Text-conditioned 3D human motion models now synthesize plausible motions from prompts, but practical animation and embodied-agent workflows rarely stop at text: a character may need to follow a sketched root path, hit an end-effector target, or satisfy a multi-joint trajectory while still preserving the gait, style, and intent described by language. This exposes a control trade-off. A trajectory controller should be precise without overwriting the pretrained text-conditioned motion prior, yet existing solutions either duplicate large portions of the generator to regain per-layer control access or move much of the cost to test-time optimization. We introduce KV-Control, a compact attention-side control interface for frozen masked text-to-motion transformers. The key idea is to make geometric constraints available as memory inside self-attention rather than injecting them through a global pose token or enforcing them only at the output side. To support this interface, we co-design a part-tokenized motion substrate and controller: \textbf{PartVQ} learns anatomy-aligned part codebooks, T-Concat exposes each frame--part token as an attention-addressable site, and KV-Control injects control-conditioned key/value memories at every self-attention layer while preserving the pretrained query stream, text cross-attention, FFN, and all backbone weights.
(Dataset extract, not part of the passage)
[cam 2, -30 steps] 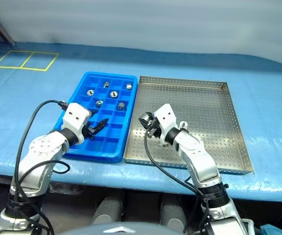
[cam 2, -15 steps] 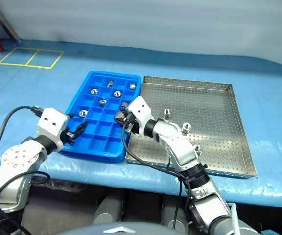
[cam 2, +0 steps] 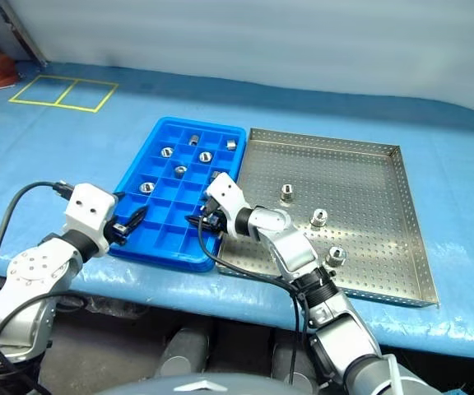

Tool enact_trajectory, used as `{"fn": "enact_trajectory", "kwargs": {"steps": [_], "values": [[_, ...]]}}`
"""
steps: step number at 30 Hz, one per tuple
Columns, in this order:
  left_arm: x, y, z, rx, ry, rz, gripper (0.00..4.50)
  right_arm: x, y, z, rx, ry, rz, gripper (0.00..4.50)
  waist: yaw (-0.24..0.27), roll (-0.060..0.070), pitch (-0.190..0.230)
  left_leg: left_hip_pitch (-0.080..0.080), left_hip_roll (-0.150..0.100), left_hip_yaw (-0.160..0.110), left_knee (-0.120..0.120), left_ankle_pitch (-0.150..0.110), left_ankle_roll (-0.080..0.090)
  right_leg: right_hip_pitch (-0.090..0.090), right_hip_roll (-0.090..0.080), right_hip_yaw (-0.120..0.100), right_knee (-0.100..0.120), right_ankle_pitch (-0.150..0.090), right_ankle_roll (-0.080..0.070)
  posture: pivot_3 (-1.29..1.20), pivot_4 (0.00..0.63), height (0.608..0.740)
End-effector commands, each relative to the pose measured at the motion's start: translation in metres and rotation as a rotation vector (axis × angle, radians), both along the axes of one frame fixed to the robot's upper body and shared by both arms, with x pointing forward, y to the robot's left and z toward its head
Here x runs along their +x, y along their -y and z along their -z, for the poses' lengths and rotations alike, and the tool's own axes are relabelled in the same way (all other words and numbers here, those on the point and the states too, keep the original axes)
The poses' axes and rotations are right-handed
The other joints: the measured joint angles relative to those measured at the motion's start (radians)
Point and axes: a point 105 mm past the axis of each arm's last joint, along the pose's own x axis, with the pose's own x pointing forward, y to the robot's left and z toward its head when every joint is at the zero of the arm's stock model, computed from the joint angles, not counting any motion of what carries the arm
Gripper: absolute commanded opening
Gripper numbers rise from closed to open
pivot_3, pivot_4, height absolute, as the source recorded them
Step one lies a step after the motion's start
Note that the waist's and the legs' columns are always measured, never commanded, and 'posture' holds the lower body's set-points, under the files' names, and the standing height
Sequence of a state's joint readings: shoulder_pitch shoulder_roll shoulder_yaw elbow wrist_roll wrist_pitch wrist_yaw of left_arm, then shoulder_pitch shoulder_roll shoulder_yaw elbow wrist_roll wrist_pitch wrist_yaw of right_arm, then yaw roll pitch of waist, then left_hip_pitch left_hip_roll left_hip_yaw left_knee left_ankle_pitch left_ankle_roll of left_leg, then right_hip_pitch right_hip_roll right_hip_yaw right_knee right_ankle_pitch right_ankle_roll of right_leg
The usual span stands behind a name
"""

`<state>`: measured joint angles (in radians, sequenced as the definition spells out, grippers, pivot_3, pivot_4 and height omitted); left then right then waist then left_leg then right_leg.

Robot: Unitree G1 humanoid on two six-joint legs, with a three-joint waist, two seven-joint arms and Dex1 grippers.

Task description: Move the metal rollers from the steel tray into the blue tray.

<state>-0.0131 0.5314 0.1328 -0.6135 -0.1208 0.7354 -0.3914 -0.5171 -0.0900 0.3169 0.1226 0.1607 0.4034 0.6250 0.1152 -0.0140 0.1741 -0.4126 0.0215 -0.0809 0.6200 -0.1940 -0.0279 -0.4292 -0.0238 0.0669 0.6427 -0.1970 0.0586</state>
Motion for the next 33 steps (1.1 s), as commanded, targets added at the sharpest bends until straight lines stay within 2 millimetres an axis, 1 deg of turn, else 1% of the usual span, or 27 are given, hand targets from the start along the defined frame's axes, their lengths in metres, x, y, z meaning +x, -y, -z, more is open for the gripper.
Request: {"fn": "enact_trajectory", "kwargs": {"steps": [1, 3, 4, 6, 7, 10, 12, 14, 16, 18, 20, 22, 25, 26, 28, 29, 33], "values": [[0.008, 0.024, -0.011, -0.035, 0.049, 0.086, 2.75, 0.0, 0.018, -0.047, 0.118, 0.146, 0.053, 3.64, 0.006, 0.0, 0.0, 0.0, 0.0, 0.0, 0.0, 0.0, 0.0, 0.0, 0.0, 0.0, 0.0, 0.0, 0.0, 0.34, 0.15, 0.74], [0.012, 0.04, -0.013, -0.056, 0.052, 0.156, 2.75, 0.0, 0.033, -0.06, 0.138, 0.183, 0.105, 3.64, 0.007, 0.0, 0.0, -0.001, 0.0, 0.0, 0.0, 0.0, -0.001, 0.0, 0.0, 0.0, -0.001, 0.0, 0.0, 0.32, 0.15, 0.74], [0.014, 0.053, -0.013, -0.069, 0.05, 0.213, 2.75, 0.001, 0.047, -0.065, 0.13, 0.21, 0.144, 3.64, 0.008, 0.0, 0.0, -0.001, 0.0, 0.0, 0.0, 0.0, -0.002, 0.0, 0.0, 0.0, -0.001, 0.0, 0.0, 0.31, 0.15, 0.74], [0.018, 0.077, -0.015, -0.093, 0.047, 0.32, 2.75, 0.001, 0.076, -0.068, 0.061, 0.256, 0.229, 3.64, 0.014, 0.0, 0.0, -0.001, -0.001, 0.0, 0.001, 0.0, -0.002, 0.0, -0.001, 0.0, -0.001, 0.0, 0.0, 0.28, 0.15, 0.74], [0.019, 0.083, -0.016, -0.099, 0.046, 0.345, 2.75, 0.0, 0.083, -0.068, 0.036, 0.265, 0.25, 3.64, 0.013, 0.0, 0.0, -0.001, -0.001, 0.0, 0.001, 0.0, -0.003, 0.001, -0.001, 0.0, -0.002, 0.0, 0.001, 0.27, 0.15, 0.74], [0.022, 0.115, -0.012, -0.137, 0.001, 0.495, 2.75, -0.003, 0.119, -0.052, -0.127, 0.269, 0.347, 3.64, 0.0, 0.0, 0.0, -0.001, -0.001, 0.001, 0.001, 0.0, -0.003, 0.0, -0.001, 0.0, -0.003, 0.0, 0.001, 0.22, 0.15, 0.74], [0.023, 0.134, -0.008, -0.142, -0.027, 0.577, 2.75, -0.011, 0.135, -0.046, -0.166, 0.254, 0.373, 3.64, -0.013, 0.0, 0.0, -0.002, -0.001, 0.001, 0.001, 0.0, -0.003, 0.0, -0.001, 0.0, -0.003, 0.0, 0.0, 0.2, 0.15, 0.74], [0.024, 0.149, -0.003, -0.134, -0.051, 0.646, 2.75, -0.019, 0.146, -0.04, -0.206, 0.234, 0.392, 3.64, -0.028, 0.0, 0.0, -0.002, -0.001, 0.001, 0.0, 0.0, -0.003, 0.0, -0.001, 0.0, -0.003, 0.0, 0.001, 0.17, 0.15, 0.74], [0.025, 0.163, 0.003, -0.135, -0.082, 0.7, 2.75, -0.026, 0.153, -0.03, -0.249, 0.209, 0.406, 3.64, -0.046, 0.0, 0.0, -0.002, -0.001, 0.001, 0.001, 0.0, -0.002, 0.0, -0.001, 0.001, -0.003, 0.0, 0.001, 0.15, 0.15, 0.74], [0.024, 0.173, 0.01, -0.119, -0.11, 0.748, 2.75, -0.033, 0.156, -0.023, -0.271, 0.183, 0.404, 3.64, -0.066, 0.0, 0.0, -0.002, -0.001, 0.002, 0.002, 0.0, -0.002, 0.0, -0.001, 0.001, -0.003, 0.0, 0.001, 0.13, 0.15, 0.74], [0.024, 0.18, 0.017, -0.098, -0.137, 0.768, 2.75, -0.039, 0.156, -0.018, -0.28, 0.162, 0.401, 3.64, -0.084, 0.0, 0.0, -0.002, -0.001, 0.001, 0.002, 0.0, -0.002, 0.001, -0.001, 0.001, -0.002, 0.0, 0.001, 0.11, 0.15, 0.74], [0.024, 0.186, 0.025, -0.084, -0.162, 0.785, 2.75, -0.043, 0.161, -0.015, -0.292, 0.151, 0.426, 3.64, -0.096, 0.0, 0.0, -0.001, -0.001, 0.001, 0.003, 0.0, -0.002, 0.001, -0.001, 0.001, -0.001, 0.0, 0.001, 0.1, 0.15, 0.74], [0.023, 0.194, 0.031, -0.075, -0.185, 0.821, 3.33, -0.045, 0.17, -0.015, -0.299, 0.148, 0.473, 3.67, -0.105, 0.0, 0.0, -0.002, -0.001, 0.001, 0.005, 0.0, -0.002, 0.001, -0.001, 0.001, 0.0, 0.0, 0.001, 0.09, 0.15, 0.74], [0.023, 0.195, 0.034, -0.064, -0.195, 0.819, 3.58, -0.045, 0.172, -0.015, -0.307, 0.15, 0.488, 3.67, -0.109, 0.0, 0.0, -0.002, -0.001, 0.001, 0.006, 0.0, -0.002, 0.001, -0.001, 0.001, 0.0, 0.0, 0.002, 0.08, 0.15, 0.74], [0.026, 0.196, 0.04, -0.04, -0.217, 0.794, 4.25, -0.046, 0.176, -0.015, -0.317, 0.149, 0.501, 3.67, -0.113, 0.0, 0.0, -0.002, -0.001, 0.001, 0.007, 0.0, -0.002, 0.001, -0.001, 0.002, 0.0, 0.001, 0.002, 0.07, 0.15, 0.74], [0.026, 0.198, 0.042, -0.038, -0.229, 0.791, 4.44, -0.047, 0.177, -0.016, -0.318, 0.152, 0.505, 3.67, -0.114, 0.0, 0.0, -0.002, -0.001, 0.001, 0.007, 0.0, -0.002, 0.001, -0.001, 0.002, 0.0, 0.001, 0.002, 0.07, 0.15, 0.74], [0.024, 0.206, 0.049, -0.032, -0.265, 0.813, 4.44, -0.049, 0.182, -0.017, -0.322, 0.152, 0.518, 3.67, -0.122, 0.0, 0.0, -0.002, -0.001, 0.001, 0.007, 0.0, -0.002, 0.002, -0.001, 0.002, 0.0, 0.001, 0.002, 0.06, 0.15, 0.74]]}}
The resulting adapter adds only trainable injection parameters atop a shared trajectory encoder, yet tracks root and multi-joint constraints with sub-centimeter accuracy under the inherited refinement protocol while retaining text-conditioned motion quality. KV-Control reframes trajectory conditioning as lightweight memory retrieval, providing a small, precise, and transparent control interface for text-to-motion generation.

翻译：摘要：基于文本条件的3D人体运动模型现已能够根据提示生成合理的运动，但实际动画与具身智能体的工作流程很少止步于文本：角色可能需要沿手绘轨迹路径移动、触及末端执行器目标、或满足多关节轨迹约束，同时保持语言描述的步态、风格和意图。这暴露出一个控制权衡问题：轨迹控制器应在不覆盖预训练文本条件运动先验的前提下实现精确控制，然而现有解决方案要么复制生成器的大部分结构以重新获取每层控制权限，要么将大量计算开销转移至测试时优化。我们提出KV-Control，一种用于冻结遮罩文本条件运动Transformer的紧凑型注意力侧控制接口。其核心思想是将几何约束作为自注意力中的记忆单元引入，而非通过全局位姿令牌注入或仅在输出端施加约束。为支持该接口，我们协同设计了分部位令牌化的运动基元与控制器：PartVQ学习解剖对齐的部位码本，T-Concat将每帧-部位令牌暴露为可寻址注意力节点，KV-Control在每个自注意力层注入控制条件的键/值记忆，同时保留预训练的查询流、文本交叉注意力、前馈网络及所有骨干权重。该适配器仅在共享轨迹编码器之上增加可训练的注入参数，却在继承的细化协议下以亚厘米级精度追踪根关节和多关节约束，同时保持文本条件运动质量。KV-Control将轨迹条件化重构为轻量级记忆检索，为文生运动生成提供了小巧、精确且透明的控制接口。